Different creditors will be looking for different things in the meeting,” Hannah Ryder, CEO of China-based African consultancy Development Reimagined, tells African Business.

“Paris Club lenders will be interested in Zambia’s presentation of the IMF’s debt sustainability assessment, and therefore Zambia’s plans for cutting spending – for example via cutting subsidies or increasing privatisation, which are typical IMF policy prescriptions.

“Chinese lenders, on the other hand, will be looking to Zambia to outline its plans for growth – because many of the projects that China has lent to require a buoyant, growing economy to deliver a return or even provide tax revenue to recycle into debt repayments.”

Having China in the room when Zambia presents its case may therefore help the country to counter demands to cut its spending, says Ryder.

She argues that more spending rather than less, allowing the economy to grow, could be Zambia’s best response to its debt challenges – an approach that would be similar to the one high-income countries took in the face of Covid-19, but not one likely to win favour from the IMF.
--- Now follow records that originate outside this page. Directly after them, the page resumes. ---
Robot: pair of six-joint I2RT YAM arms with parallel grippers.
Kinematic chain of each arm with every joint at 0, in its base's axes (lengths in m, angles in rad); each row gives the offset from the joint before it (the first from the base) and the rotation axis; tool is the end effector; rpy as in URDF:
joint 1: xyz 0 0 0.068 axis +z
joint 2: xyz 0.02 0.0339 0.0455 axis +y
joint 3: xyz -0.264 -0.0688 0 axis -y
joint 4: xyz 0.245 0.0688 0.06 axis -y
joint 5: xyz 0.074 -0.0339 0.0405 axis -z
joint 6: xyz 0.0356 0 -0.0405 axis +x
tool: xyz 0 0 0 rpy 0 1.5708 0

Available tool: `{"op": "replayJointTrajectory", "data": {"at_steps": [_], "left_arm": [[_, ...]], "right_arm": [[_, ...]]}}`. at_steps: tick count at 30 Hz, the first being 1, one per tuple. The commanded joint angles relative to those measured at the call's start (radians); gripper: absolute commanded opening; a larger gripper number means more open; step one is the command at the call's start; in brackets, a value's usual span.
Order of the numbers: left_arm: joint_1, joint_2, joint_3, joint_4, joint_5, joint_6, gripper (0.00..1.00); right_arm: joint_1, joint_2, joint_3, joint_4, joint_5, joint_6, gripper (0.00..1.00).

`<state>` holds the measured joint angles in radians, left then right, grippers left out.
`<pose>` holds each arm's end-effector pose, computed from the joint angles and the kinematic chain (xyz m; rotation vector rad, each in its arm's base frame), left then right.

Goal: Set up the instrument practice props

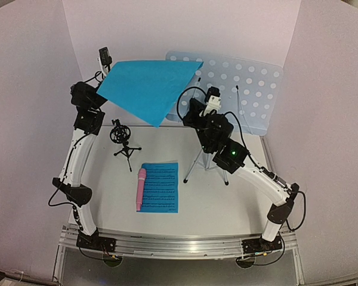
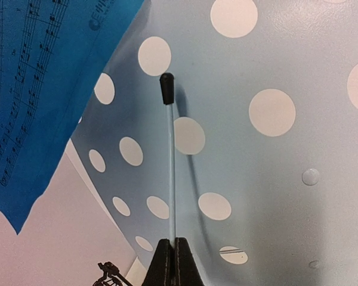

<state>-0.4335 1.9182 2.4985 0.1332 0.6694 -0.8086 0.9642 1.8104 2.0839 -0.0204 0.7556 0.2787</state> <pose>0.3165 -0.1708 0.6129 0.5068 1.0153 -1.4052 0.2476 0.3140 0.5189 0.1839 1.3965 0.5381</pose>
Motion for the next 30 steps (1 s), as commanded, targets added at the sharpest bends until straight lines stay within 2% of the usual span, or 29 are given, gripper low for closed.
{"op": "replayJointTrajectory", "data": {"at_steps": [1, 15, 21, 23, 30], "left_arm": [[-0.011, 0.011, 0.015, 0.030, -0.028, 0.034, 0.00], [-0.034, 0.014, -0.074, -0.045, 0.000, 0.057, 0.00], [-0.041, 0.031, -0.061, -0.091, 0.019, 0.076, 0.00], [-0.043, 0.037, -0.032, -0.161, 0.058, 0.116, 0.00], [-0.049, 0.036, 0.057, -0.558, 0.126, 0.366, 0.00]], "right_arm": [[0.002, -0.025, -0.014, -0.032, -0.074, -0.013, 0.00], [0.002, -0.044, -0.040, 0.009, -0.141, -0.021, 0.00], [0.002, -0.048, -0.041, 0.011, -0.150, -0.010, 0.00], [0.003, -0.052, -0.044, 0.011, -0.135, -0.004, 0.00], [0.002, -0.065, -0.051, 0.011, -0.092, -0.008, 0.00]]}}
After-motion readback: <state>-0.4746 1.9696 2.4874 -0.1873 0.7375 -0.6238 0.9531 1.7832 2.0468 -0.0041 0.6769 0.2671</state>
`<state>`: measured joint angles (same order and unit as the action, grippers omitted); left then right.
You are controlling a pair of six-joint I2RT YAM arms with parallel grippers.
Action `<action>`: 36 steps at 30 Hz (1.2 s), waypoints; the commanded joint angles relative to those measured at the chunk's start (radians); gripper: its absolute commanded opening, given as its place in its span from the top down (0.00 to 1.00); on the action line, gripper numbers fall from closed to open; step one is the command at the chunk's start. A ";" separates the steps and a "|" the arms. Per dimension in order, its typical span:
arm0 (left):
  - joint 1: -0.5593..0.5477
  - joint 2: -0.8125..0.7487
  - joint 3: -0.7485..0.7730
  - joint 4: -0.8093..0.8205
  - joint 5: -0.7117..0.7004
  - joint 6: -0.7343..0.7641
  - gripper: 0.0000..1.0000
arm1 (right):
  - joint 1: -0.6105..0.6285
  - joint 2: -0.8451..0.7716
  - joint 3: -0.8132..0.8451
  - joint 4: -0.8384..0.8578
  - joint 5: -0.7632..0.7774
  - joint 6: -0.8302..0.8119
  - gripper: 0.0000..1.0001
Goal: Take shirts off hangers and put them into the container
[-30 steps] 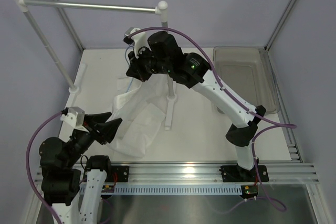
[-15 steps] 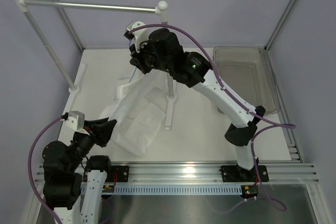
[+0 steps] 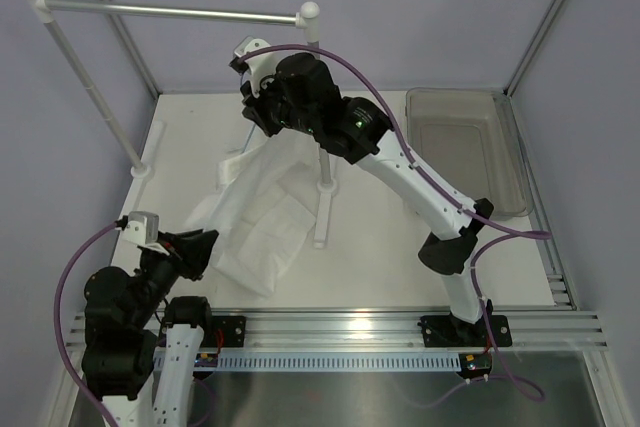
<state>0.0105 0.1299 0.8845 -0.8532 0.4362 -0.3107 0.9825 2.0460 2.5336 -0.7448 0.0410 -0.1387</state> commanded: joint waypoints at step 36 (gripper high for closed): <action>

It is unclear whether the Zambian government takes this kind of economic perspective, but this will be the key question for analysts to review coming out of this meeting, she says.

Unless Zambia has a clear plan for reviving its economy, taking account the risks of interest rates rising and a risk-ridden and uncertain global economy, it’s very unclear if any bailout today will really help in the medium-term. It’s all about the quality of how Zambia spends now – and if that spending is not growth enabling, I am not convinced of significant progress.”

Can Hichilema’s reforms succeed?

On the question of whether Hichilema’s reforms merit seeing him as a rising star for reform and democracy on the continent, Ryder remains unconvinced.

Zambia – like many African countries – has a very challenging history of colonialism and dependency that make it hard to unlock its own endogenous development, and there are many forces in and outside of Zambia that will make this kind of reform hard to pursue, she concludes.